● Task goal: Print out each record below, unaltered and complete, without its images.

● Provided data:
+ + + + + + +

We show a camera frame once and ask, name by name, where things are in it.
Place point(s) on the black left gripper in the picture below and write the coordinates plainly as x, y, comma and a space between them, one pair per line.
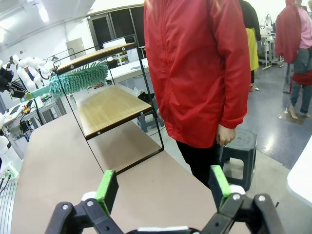
6, 78

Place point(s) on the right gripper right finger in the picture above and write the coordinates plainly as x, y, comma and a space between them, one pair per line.
220, 187

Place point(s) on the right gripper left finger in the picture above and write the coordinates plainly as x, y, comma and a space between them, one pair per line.
107, 192

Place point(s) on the teal microfiber duster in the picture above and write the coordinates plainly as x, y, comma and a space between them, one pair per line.
80, 78

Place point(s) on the person's left forearm red sleeve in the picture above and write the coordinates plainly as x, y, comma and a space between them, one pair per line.
236, 102

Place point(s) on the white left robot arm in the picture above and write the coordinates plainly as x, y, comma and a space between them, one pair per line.
7, 151

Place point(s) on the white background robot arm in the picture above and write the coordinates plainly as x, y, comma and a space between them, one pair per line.
25, 73

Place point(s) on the two-tier wooden metal shelf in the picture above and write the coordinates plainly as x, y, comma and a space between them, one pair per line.
79, 122

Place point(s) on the wooden shelf board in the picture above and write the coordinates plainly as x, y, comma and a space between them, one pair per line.
109, 107
102, 54

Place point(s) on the person's left hand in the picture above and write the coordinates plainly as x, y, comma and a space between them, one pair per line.
226, 135

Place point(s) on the cluttered tool workbench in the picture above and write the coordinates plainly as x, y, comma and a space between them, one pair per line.
48, 107

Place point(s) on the dark grey plastic stool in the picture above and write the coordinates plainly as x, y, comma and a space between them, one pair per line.
243, 146

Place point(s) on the small grey stool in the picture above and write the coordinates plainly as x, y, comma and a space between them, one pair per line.
148, 122

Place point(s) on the white table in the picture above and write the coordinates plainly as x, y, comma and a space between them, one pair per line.
302, 175

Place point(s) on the black bag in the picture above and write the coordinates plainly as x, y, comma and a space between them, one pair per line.
146, 97

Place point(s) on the white computer monitor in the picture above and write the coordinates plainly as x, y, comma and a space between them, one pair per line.
114, 43

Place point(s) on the white background desk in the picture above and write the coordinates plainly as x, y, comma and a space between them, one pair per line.
129, 70

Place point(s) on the person in red jacket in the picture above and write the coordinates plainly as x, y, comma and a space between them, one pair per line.
190, 73

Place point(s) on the person in yellow apron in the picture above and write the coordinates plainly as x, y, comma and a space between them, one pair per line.
252, 48

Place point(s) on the person in pink top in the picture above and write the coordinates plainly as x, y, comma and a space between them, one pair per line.
287, 36

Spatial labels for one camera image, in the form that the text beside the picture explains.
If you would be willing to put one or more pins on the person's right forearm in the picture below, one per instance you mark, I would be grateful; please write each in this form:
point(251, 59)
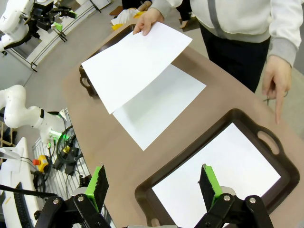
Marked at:
point(166, 2)

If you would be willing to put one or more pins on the black power adapter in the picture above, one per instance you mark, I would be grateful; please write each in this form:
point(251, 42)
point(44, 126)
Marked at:
point(69, 155)

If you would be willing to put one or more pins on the person's left forearm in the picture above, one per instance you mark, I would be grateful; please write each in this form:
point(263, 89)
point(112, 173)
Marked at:
point(287, 31)

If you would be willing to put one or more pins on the white control desk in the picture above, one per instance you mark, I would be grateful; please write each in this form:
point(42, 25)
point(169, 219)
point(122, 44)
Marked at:
point(9, 175)

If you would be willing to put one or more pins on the brown plastic serving tray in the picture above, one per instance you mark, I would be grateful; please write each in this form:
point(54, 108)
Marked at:
point(118, 37)
point(183, 155)

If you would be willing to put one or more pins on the yellow red emergency stop button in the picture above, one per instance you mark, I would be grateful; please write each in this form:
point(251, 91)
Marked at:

+ + + + + + +

● Response to the exercise:
We show a camera frame once and ask, name by name, where things are in it.
Place point(s) on the black left gripper in the picture below and write the coordinates plainly as x, y, comma and a space between them, one pair per line.
6, 78

Place point(s) on the right gripper right finger in the picture above and write the coordinates plainly as x, y, comma and a space between them, one pair per line.
220, 187

Place point(s) on the right gripper left finger in the picture above and write the coordinates plainly as x, y, comma and a space between them, one pair per line.
107, 192

Place point(s) on the teal microfiber duster in the picture above and write the coordinates plainly as x, y, comma and a space between them, one pair per line.
80, 78

Place point(s) on the person's left forearm red sleeve in the picture above and write the coordinates plainly as x, y, comma and a space between them, one pair per line.
236, 102

Place point(s) on the white left robot arm in the picture above and write the coordinates plainly as x, y, comma and a space between them, one pair per line.
7, 151

Place point(s) on the white background robot arm in the picture above and write the coordinates plainly as x, y, comma and a space between them, one pair per line.
25, 73

Place point(s) on the two-tier wooden metal shelf in the picture above and write the coordinates plainly as x, y, comma and a space between them, one pair per line.
79, 122

Place point(s) on the wooden shelf board in the picture above and write the coordinates plainly as x, y, comma and a space between them, one pair per line.
109, 107
102, 54

Place point(s) on the person's left hand in the picture above and write the coordinates plainly as x, y, comma and a space between them, one pair per line.
226, 135

Place point(s) on the cluttered tool workbench in the picture above and write the coordinates plainly as x, y, comma and a space between them, one pair per line.
48, 107

Place point(s) on the dark grey plastic stool in the picture above and write the coordinates plainly as x, y, comma and a space between them, one pair per line.
243, 146

Place point(s) on the small grey stool in the picture above and write the coordinates plainly as x, y, comma and a space between them, one pair per line.
148, 122

Place point(s) on the white table in the picture above and write the coordinates plainly as x, y, comma and a space between them, one pair per line.
302, 175

Place point(s) on the black bag in the picture above and write the coordinates plainly as x, y, comma and a space between them, one pair per line.
146, 97

Place point(s) on the white computer monitor in the picture above and write the coordinates plainly as x, y, comma and a space between them, one pair per line.
114, 43

Place point(s) on the white background desk in the picture above and write the coordinates plainly as x, y, comma and a space between them, one pair per line.
129, 70

Place point(s) on the person in red jacket in the picture above and write the coordinates plainly as x, y, comma and a space between them, one pair per line.
190, 73

Place point(s) on the person in yellow apron in the picture above and write the coordinates plainly as x, y, comma and a space between them, one pair per line.
252, 48

Place point(s) on the person in pink top in the picture above and write the coordinates plainly as x, y, comma and a space between them, one pair per line.
287, 36

Spatial labels for one camera image, in the form that the text beside the picture explains.
If you would be willing to put one or more pins on the person's right forearm in the picture below, one per instance you mark, I would be grateful; please write each in this form:
point(251, 59)
Marked at:
point(166, 2)

If you would be willing to put one or more pins on the black power adapter in the picture above, one per instance you mark, I would be grateful; please write each in this form:
point(251, 42)
point(44, 126)
Marked at:
point(69, 155)

If you would be willing to put one or more pins on the person's left forearm in the picture above, one per instance you mark, I would be grateful; please write each in this form:
point(263, 89)
point(112, 173)
Marked at:
point(287, 31)

If you would be willing to put one or more pins on the white control desk in the picture above, one per instance you mark, I would be grateful; please write each in this form:
point(42, 25)
point(169, 219)
point(122, 44)
Marked at:
point(9, 175)

If you would be willing to put one or more pins on the brown plastic serving tray in the picture above, one per instance you mark, I would be grateful; please write each in this form:
point(54, 108)
Marked at:
point(118, 37)
point(183, 155)

If you would be willing to put one or more pins on the yellow red emergency stop button in the picture above, one per instance you mark, I would be grateful; please write each in this form:
point(251, 91)
Marked at:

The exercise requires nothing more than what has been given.